In the root folder, we provide 3 Python scripts:

- cv_num_exper.py: main script, computes and saves the quantities of interest from CV runs to be able to generate Figure 1, as well as the KDE plots for a given algorithm and the associated algorithm comparison, also computes and saves the quantities needed to generate MC estimates of sigma^2, loss stability and relative loss stability and thus the rates plots of the paper; takes as inputs the algorithm, the sample size, the number of folds, the replication index, the path to the folder where you want to save the results, a flag to determine if we are using fully dense beta or not, and a flag to determine if we need the configuration for Figure 1 of our paper,

- combine_results.py: performs the combination of the results of cv_num_exper.py for all replications; takes as inputs the algorithm or comparison of a pair of algorithms you want to combine results for, the sample size, the number of replications, and the path to the folder where the results are saved,

- plot_results.py: retrieves the combined results for an algorithm and the associated algorithm comparison for all sample sizes and outputs the plots we provided in our paper; takes as inputs the algorithm, the path to the folder where you saved the results and want to save the plots, a flag to determine if we are using fully dense beta or not, and a flag to determine if we are plotting Figure 1 of our paper.

In order to anonymize our code, we had to remove the bash scripts used to run cv_num_exper.py and combine_results.py on a cluster. This is why we provide 2 bash scripts to run these Python scripts sequentially, but we strongly suggest writing bash scripts to run everything on a cluster (if you have access to one) since running everything sequentially would take much more time.

With the files provided, you can recover the same plots as those we put in our main paper by consecutively running in a new Terminal (reminder: we strongly suggest to replace the current bash scripts by bash scripts which allow you to use a cluster if you have access to one):

```
cd <path_to_folder_containing_our_scripts>
module load <my_Anaconda_installation> # note: this might not be required if it is already loaded by default when you open a new terminal; an easy way to check is to try running "conda info --envs"
conda activate <my_environment> # where you installed the required packages listed earlier
./runExper.sh Lasso 500 <path_to_res_1> 0 1 # run to generate results for Figure 1 of our paper
./runExper.sh ST 500 <path_to_res_2> 0 0
./runExper.sh Lasso 5000 <path_to_res_3> 0 0
./runExper.sh Ridge 500 <path_to_res_4> 0 0
./runExper.sh ST 500 <path_to_res_5> 1 0 # run ST with fully dense beta
./combine.sh Lasso 500 <path_to_res_1>
./combine.sh ST 500 <path_to_res_2>
./combine.sh Lasso 5000 <path_to_res_3>
./combine.sh Ridge 500 <path_to_res_4>
./combine.sh ST 500 <path_to_res_5>
python plot_results.py Lasso <path_to_res_1> 0 1
python plot_results.py ST <path_to_res_2> 0 0
python plot_results.py Lasso <path_to_res_3> 0 0
python plot_results.py Ridge <path_to_res_4> 0 0
python plot_results.py ST <path_to_res_5> 1 0
```

Note: Make sure to end with "/" all the paths you input.

You will find the figures from the main paper in the "figures" folder in the directory <path_to_res_i> leads to (for i = 1, 2, 3, 4, 5).

Running plot_results.py should only take a few seconds.

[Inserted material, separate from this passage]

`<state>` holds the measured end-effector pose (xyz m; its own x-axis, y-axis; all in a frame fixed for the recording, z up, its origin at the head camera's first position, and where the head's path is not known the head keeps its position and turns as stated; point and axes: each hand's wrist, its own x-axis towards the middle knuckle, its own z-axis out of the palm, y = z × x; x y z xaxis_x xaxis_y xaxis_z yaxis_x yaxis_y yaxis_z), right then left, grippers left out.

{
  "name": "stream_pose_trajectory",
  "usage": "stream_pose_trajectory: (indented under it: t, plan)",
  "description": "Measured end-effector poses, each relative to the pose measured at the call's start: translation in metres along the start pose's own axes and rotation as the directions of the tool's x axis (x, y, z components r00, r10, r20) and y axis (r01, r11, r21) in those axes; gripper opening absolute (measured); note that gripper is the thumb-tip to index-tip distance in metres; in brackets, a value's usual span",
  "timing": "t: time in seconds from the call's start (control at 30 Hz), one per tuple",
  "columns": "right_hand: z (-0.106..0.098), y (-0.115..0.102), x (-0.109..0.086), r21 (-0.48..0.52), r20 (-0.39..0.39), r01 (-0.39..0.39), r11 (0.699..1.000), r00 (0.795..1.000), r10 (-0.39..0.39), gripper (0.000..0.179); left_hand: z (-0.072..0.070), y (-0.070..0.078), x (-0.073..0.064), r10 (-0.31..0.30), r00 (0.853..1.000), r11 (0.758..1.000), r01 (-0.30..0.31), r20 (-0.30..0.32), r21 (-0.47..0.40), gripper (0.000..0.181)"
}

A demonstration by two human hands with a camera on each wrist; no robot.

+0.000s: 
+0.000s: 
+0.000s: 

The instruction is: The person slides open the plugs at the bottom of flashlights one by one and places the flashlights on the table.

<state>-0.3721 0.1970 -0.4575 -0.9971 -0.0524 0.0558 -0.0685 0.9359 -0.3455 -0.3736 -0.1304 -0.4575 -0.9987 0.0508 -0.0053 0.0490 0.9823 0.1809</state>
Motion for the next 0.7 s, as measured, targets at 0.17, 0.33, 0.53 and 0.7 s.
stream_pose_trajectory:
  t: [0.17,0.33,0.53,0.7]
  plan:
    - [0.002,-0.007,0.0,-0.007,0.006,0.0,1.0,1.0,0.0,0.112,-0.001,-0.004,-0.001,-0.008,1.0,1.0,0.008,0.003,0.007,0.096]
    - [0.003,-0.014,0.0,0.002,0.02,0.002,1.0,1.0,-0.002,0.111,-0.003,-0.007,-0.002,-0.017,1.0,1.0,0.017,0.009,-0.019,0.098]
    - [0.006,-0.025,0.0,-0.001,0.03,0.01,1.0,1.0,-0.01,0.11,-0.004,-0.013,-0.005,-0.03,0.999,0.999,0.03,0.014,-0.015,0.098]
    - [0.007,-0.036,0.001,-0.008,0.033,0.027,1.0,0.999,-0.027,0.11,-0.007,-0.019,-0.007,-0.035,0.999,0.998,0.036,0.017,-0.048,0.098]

Running cv_num_exper.py takes several minutes, for experiments not using cross-validated lambda, (let's say 4-5 minutes, should be less for sample size 100 but up to 30 minutes for sample size 100000) so 500 replications would take more than a day. For all sample sizes, it would then take several days. The simulations for Lasso with cross-validated lambda have a much longer running time than the rest. When split into 5000 replications, each still takes 10-15 hours. This is why running on a cluster is crucial.

Running combine_results.py also takes up to several minutes but there are fewer calls to this script. However, we still recommend using a cluster for running this script as well.

Note: the operations taking a lot of time are the repeated fitting procedures on the algorithms in cv_num_exper.py, especially for the selection of lambda by inner cross-validation for the simulations ran with Lasso. Comparatively, the combination of results in combine_results.py, even for many replications, and the plotting in plot_results.py take no time at all (a few minutes overall for the entirety of the experiments).

You will only need a few GB to store results. 16 GB of RAM is more than enough to run each job.